(A/N) A prompt from Fiction-Over-Fact on Tumblr: "Cisco and Caitlin's first official date, and their 10th, and their one year anniversary" This is a three-part fic.
When He Didn't Notice
Every time they told the story of their first date, Caitlin would say, "He almost missed it completely."
Depending on how well the listener knew Cisco, they would either say, "Oh, did something come up?" or laughingly ask, "So what were you working on?"
"I was there," Cisco would say. "I just - didn't know we were on a date."
Caitlin would shake her head disbelievingly. "I wore the green dress that always made you look at me twice. And lipstick."

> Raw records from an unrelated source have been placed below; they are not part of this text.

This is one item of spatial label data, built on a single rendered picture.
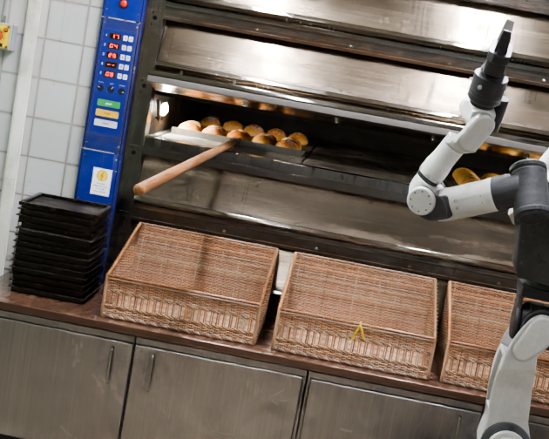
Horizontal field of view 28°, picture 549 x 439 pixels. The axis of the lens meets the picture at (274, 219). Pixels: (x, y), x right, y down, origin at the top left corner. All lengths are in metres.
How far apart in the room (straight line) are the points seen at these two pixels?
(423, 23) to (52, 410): 1.94
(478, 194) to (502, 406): 0.63
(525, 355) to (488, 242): 1.20
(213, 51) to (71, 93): 0.58
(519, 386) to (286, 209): 1.41
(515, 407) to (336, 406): 0.82
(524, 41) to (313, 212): 1.01
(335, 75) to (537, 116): 0.76
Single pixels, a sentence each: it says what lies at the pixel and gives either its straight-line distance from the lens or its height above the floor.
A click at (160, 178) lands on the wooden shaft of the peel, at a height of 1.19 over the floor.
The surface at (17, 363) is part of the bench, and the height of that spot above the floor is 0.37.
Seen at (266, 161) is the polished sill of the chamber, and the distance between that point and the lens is 4.18.
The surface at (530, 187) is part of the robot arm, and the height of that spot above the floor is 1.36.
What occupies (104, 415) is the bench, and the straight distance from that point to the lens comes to 3.90.
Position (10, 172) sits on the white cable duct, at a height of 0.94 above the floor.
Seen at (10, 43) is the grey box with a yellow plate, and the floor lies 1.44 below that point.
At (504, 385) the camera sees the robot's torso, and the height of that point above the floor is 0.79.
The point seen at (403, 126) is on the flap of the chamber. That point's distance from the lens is 4.00.
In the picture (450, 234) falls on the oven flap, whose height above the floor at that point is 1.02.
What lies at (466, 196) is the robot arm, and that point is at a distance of 2.91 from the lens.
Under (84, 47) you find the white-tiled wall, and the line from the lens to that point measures 4.29.
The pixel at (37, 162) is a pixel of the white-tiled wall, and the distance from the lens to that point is 4.36.
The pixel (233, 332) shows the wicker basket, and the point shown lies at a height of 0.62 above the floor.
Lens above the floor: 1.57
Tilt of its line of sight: 8 degrees down
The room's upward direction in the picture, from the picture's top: 10 degrees clockwise
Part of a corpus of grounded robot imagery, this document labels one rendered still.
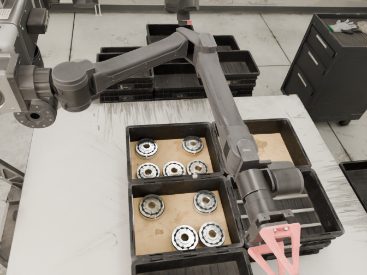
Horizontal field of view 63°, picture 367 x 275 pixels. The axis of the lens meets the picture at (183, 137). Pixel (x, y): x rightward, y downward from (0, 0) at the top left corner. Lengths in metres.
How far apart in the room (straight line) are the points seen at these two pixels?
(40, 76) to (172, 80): 1.78
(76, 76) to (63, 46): 2.85
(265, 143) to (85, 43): 2.54
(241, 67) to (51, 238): 1.87
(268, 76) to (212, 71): 2.61
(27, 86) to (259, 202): 0.58
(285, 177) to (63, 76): 0.54
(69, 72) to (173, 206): 0.73
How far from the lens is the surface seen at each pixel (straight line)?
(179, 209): 1.27
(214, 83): 0.78
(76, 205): 1.46
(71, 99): 0.78
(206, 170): 1.35
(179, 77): 2.53
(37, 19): 1.01
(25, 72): 0.81
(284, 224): 0.55
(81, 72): 0.76
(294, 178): 0.64
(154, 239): 1.22
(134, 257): 1.09
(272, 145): 1.57
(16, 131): 2.79
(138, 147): 1.40
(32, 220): 1.48
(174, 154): 1.42
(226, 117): 0.70
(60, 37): 3.75
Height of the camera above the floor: 1.97
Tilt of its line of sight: 50 degrees down
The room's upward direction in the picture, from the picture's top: 8 degrees clockwise

"You dress up a lot," he would argue back. "You're way fancier than me. And okay, you always wear lipstick. See above, re: fancy-dressin' lady."
"Not that shade of red. That was fuck-me red." (When they told the story to his family, she changed it to "kiss-me red" because omigod. His mother. Was right there. Caitlin didn't realize that Lupe Ramon had a dirtier mind than her son until later, when the older woman told the joke about the camel, the priest, and the oil rig.)
He would shrug. "I dunno, I thought it was supposed to go with the dress."
"Okay, what did you think when I asked you out to dinner?"
"We got dinner together all the time as just friends. It was not that rare."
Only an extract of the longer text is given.